__TASK INSTRUCTIONS__.
Look through the lines of the material and count those containing "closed". Give that count alone.
##### SUPPLIED DATA #####
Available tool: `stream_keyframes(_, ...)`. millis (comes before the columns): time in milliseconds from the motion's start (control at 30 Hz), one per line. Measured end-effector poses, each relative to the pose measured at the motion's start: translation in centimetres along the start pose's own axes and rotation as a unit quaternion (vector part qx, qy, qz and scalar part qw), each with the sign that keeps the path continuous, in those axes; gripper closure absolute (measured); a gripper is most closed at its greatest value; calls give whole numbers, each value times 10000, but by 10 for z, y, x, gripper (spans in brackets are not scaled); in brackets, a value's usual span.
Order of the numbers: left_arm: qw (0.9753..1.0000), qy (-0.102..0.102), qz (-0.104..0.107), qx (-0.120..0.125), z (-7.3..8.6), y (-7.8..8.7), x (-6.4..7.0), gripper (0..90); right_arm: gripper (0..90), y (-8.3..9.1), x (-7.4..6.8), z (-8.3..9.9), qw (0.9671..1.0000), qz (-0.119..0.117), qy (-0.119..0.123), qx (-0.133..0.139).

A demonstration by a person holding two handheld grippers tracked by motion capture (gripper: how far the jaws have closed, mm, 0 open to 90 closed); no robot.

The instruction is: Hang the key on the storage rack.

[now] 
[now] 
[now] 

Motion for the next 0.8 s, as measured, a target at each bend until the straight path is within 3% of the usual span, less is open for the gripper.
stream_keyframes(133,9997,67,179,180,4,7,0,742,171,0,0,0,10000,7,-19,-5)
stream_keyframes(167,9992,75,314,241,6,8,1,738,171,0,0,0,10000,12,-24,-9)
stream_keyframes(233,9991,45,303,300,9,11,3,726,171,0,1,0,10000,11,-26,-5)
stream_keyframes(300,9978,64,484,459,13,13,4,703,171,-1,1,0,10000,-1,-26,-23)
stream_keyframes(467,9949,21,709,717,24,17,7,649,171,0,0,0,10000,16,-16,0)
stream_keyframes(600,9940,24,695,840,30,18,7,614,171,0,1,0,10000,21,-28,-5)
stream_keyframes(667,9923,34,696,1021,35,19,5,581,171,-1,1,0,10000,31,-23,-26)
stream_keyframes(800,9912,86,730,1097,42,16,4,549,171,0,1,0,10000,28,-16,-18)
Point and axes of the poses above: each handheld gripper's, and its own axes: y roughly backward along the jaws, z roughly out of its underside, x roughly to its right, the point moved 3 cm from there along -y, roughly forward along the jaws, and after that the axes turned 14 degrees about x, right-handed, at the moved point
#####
__WORKED SOLUTION__.
2